NSGraphicsContext の制限事項
NSGraphicsContext クラスは、基になるグラフィックス・システムによって提供される描画コンテキストを表します。各 NSGraphicsContext インスタンスは、独自の独立したグラフィック状態、つまり座標系、クリッピング、現在のフォントなどを保持します。クラスのインスタンスは、各 NSWindow インスタンスのメインスレッド上に自動的に作成されます。二次スレッドから何らかの描画を行なうと、NSGraphicsContext の新しいインスタンスがそのスレッド専用に作成されます。
二次スレッドから何らかの描画を行なう場合は、描画呼び出しを手動でフラッシュしなければなりません。Cocoa は二次スレッドから描画されたコンテンツではビューを自動的に更新しないため、描画を終了するときに NSGraphicsContext の flushGraphics メソッドを呼び出す必要があります。アプリケーションがメインスレッドのみからコンテンツを描画する場合、描画呼び出しをフラッシュする必要はありません。
NSImage の制限事項
一つのスレッドは NSImage オブジェクトを作成でき、イメージバッファに描画し、描画のためにそれをメインスレッドに渡す事ができます。基礎となるイメージキャッシュはすべてのスレッド間で共有されます。イメージとキャッシングの仕組みの詳細については、Cocoa の描画ガイド を参照してください。
Core Data フレームワーク
Core Datra フレームワークは一般にスレッド化をサポートしていますが、適用される使用上の警告がいくつかあります。これらの警告に関する情報は、Core data プログラミングガイド のCore Data との同時処理 を参照してください。
Core Foundation
Core Foundation は十分にスレッドセーフなため、注意深くプログラムすると、競合するスレッドに関連する何らかの問題に遭遇することはないでしょう。通常の場合、不変オブジェクトの照会、保持、解放、渡す事など、スレッドセーフです。複数のスレッドから照会される可能性のある中央共有オブジェクトであっても、確実にスレッドセーフです。

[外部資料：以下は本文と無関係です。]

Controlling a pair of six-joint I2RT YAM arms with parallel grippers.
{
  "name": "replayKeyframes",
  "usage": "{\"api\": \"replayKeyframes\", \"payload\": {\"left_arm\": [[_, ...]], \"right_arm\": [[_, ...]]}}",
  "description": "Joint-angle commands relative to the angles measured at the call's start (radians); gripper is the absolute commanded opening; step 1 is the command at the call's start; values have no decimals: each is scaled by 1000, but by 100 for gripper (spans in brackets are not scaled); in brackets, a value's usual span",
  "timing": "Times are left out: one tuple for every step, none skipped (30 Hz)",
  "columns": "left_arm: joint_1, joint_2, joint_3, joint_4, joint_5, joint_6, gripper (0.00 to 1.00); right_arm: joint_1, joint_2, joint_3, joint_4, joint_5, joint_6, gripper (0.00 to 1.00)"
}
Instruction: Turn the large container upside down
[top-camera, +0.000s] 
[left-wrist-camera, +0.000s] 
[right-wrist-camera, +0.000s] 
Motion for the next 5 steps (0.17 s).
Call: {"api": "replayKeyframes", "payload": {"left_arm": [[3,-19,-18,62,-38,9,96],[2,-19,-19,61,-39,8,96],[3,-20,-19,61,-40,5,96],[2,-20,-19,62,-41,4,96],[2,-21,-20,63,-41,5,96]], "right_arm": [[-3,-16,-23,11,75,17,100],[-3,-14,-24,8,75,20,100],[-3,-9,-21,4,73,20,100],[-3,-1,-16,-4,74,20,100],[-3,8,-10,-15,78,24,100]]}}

Core Foundation は、Cocoa と同様に、オブジェクトやその内容に対する変異に関してはスレッドセーフではありません。たとえば、可変データまたは可変配列オブジェクトを変更することは、スレッドセーフではありませんが、予想できるように、不変配列内のオブジェクトを変更することはありません。その理由の 1 つはパフォーマンスであり、これは、これらの状況では重要です。さらに、このレベルでは絶対的なスレッドの安全性を達成することは通常不可能です。たとえば、コレクションから取得したオブジェクトを保持することによる不確定な動作などを除外することはできません。格納されたオブジェクトを保持するための呼び出しが行われる前に、コレクション自体が解放される可能性があります。
Core Foundation オブジェクトを複数のスレッドからアクセスして変異する場合は、アクセスポイントでロックを使用することにより、コードを同時アクセスから保護する必要があります。たとえば、Core Foundation 配列のオブジェクトを列挙するコードでは、列挙するブロックを囲む適切なロック呼び出しを使用して、他の誰かが配列を変異させるのを防ぐ必要があります。